Il panorama musicale nella Napoli spagnola
Da un punto di vista culturale la dominazione spagnola a Napoli è stata considerata spesso come motivo di declino, ma recentemente il ruolo della città partenopea in quegli anni è stato rivalutato quale preludio alla successiva piena affermazione della Scuola musicale napoletana, definizione con cui gli studiosi hanno rimarcato il fervore e il carattere unico dello sviluppo artistico napoletano tra XVI e XVIII secolo. L’unicità di Napoli risiede soprattutto nella commistione tra cultura aristocratica e popolare che ha generato in questi tre secoli un’evoluzione imprevista e inimitabile nella rielaborazione di forme e stili musicali preesistenti.

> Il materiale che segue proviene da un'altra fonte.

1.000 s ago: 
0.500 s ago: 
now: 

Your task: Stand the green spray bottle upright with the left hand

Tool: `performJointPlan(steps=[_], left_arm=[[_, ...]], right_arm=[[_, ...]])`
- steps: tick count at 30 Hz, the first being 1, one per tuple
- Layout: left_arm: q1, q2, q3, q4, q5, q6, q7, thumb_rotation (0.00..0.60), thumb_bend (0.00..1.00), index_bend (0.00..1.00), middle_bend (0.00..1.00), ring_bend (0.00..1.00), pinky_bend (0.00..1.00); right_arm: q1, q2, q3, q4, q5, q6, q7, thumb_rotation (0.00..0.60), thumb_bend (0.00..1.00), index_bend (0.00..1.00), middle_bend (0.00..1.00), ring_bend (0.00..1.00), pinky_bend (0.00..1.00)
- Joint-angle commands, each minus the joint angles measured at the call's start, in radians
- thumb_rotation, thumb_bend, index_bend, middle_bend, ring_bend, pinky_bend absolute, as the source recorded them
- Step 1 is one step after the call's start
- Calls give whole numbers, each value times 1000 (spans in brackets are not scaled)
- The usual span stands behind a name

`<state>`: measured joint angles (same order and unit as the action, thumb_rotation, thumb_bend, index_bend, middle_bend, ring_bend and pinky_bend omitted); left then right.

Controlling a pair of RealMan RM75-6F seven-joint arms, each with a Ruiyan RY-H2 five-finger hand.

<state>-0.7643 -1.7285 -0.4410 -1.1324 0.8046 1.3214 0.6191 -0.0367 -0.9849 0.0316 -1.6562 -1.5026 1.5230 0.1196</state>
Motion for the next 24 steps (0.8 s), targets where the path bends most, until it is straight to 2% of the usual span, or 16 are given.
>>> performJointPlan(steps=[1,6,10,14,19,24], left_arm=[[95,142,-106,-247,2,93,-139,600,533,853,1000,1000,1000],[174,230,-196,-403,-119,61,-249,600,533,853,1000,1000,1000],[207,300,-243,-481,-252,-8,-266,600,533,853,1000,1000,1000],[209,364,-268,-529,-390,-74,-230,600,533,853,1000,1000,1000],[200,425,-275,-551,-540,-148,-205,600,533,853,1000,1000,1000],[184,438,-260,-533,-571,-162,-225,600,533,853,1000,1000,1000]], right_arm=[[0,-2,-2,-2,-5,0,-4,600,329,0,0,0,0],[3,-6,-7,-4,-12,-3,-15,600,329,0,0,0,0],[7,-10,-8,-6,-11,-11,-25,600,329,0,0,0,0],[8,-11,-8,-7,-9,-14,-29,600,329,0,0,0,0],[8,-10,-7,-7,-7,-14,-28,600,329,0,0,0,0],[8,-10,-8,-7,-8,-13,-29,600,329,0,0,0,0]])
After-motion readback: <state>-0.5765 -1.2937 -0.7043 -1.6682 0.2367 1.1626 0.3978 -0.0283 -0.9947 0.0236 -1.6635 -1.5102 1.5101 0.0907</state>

L’educazione dei giovani aristocratici operanti a Napoli era improntata allo studio della musica e alla pubblicazione di trattati e antologie musicali: si pensi a Carlo Gesualdo, principe di Venosa, a Fabrizio Dentice virtuoso di liuto, nonché compositore di musica polifonica, al principe di Salerno Ferrante Sanseverino, che nella prima metà del XVI secolo dominava la vita culturale a Napoli, arrivando a trasformare il suo palazzo (oggi chiesa del Gesù Nuovo) in un auditorium per concerti ed accademie. L’attività della Cappella Reale al passaggio dalla dominazione aragonese a quella spagnola continuò a essere viva, anzi incrementò il proprio lavoro anche grazie alla venuta di musicisti dalla Spagna, e dal Nord Europa, primo tra tutti Giovanni de Macque. Quest’ultimo divenne organista presso la Cappella Vicereale dal 1594 e maestro di cappella dal 1599 sino alla morte avvenuta nel 1614. Fu maestro di una generazione imponente di musicisti napoletani tra i quali spicca il nome di Giovanni Maria Trabaci.

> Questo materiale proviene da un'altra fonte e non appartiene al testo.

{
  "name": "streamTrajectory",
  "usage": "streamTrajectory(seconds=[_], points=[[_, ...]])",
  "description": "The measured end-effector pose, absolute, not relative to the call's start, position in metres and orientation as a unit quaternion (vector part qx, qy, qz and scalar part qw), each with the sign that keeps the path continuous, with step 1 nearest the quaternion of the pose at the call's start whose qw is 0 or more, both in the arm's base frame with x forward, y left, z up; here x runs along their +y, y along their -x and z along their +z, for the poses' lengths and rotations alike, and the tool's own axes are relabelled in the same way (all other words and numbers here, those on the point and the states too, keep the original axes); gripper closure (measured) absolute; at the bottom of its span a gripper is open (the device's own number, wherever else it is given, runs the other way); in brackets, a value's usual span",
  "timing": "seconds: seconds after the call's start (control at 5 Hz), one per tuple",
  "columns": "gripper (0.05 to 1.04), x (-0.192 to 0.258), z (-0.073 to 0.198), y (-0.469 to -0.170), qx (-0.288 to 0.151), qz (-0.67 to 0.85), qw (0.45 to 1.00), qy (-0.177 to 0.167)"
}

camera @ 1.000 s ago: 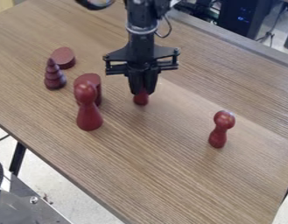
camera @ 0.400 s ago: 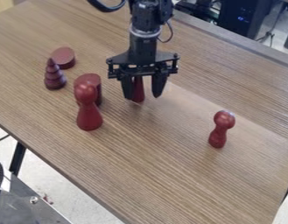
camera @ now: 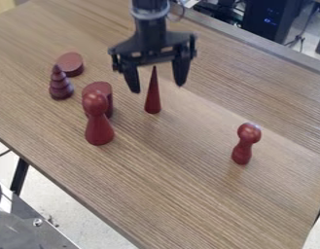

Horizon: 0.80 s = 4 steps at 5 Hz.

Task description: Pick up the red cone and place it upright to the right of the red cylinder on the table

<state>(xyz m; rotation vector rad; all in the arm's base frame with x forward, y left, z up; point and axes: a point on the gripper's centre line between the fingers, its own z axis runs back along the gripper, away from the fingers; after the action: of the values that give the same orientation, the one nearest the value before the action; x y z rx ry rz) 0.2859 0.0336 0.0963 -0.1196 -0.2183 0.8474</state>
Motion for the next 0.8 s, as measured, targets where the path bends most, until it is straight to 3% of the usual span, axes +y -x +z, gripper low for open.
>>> streamTrajectory(seconds=[0.2,0.4,0.6,0.8], points=[[0.083,0.035,0.13,-0.274,-0.136,0.407,0.902,0.046],[0.083,0.03,0.152,-0.272,-0.128,0.36,0.924,0.022],[0.083,0.027,0.146,-0.277,-0.078,0.283,0.956,0.009],[0.083,0.026,0.143,-0.278,-0.071,0.221,0.973,0.005]])
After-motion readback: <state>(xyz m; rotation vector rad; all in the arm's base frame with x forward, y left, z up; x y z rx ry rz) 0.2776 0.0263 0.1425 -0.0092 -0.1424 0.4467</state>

Fu determinante la già ricordata caratteristica della cultura musicale napoletana di fare convivere musica sacra e profana, colta e popolare, facendo comunicare per osmosi le forme e gli organici propri dell’una e dell’altra pratica, senza creare settori distinti o troppo definiti. Grande parte a tale uso dovettero averlo il culto di San Gennaro, che era vivo in tutta la città, ma particolarmente presso la Cappella del Tesoro, e le tante cerimonie sacre proposte in molte chiese napoletane, animate da musicisti formati presso i quattro conservatori e i molti orfanotrofi, che favorirono la composizione di sontuose melodie per due o quattro cori. Le principali realtà musicali sacre della Napoli del XVI e XVII secolo erano rappresentate dalla Cappella Reale, dalla Cappella del Tesoro di San Gennaro, inaugurata nel 1646, contornate dalla nascita di istituzioni caritatevoli volte a risollevare la vita disagiata di molti poveri. Tra le prime e più note iniziative, ricordiamo la Casa della Santissima Annunziata, istituzione dedicata alla cura dell’infanzia abbandonata e patrocinata dall’aristocrazia napoletana. Fu fondata nel 1318 ed ebbe vita assai lunga, giungendo fino a metà del Novecento e offrendo la propria assistenza in particolare alle fanciulle abbandonate, a cui si assicurava un’educazione arricchita dalla musica con la creazione di una stabile Cappella musicale.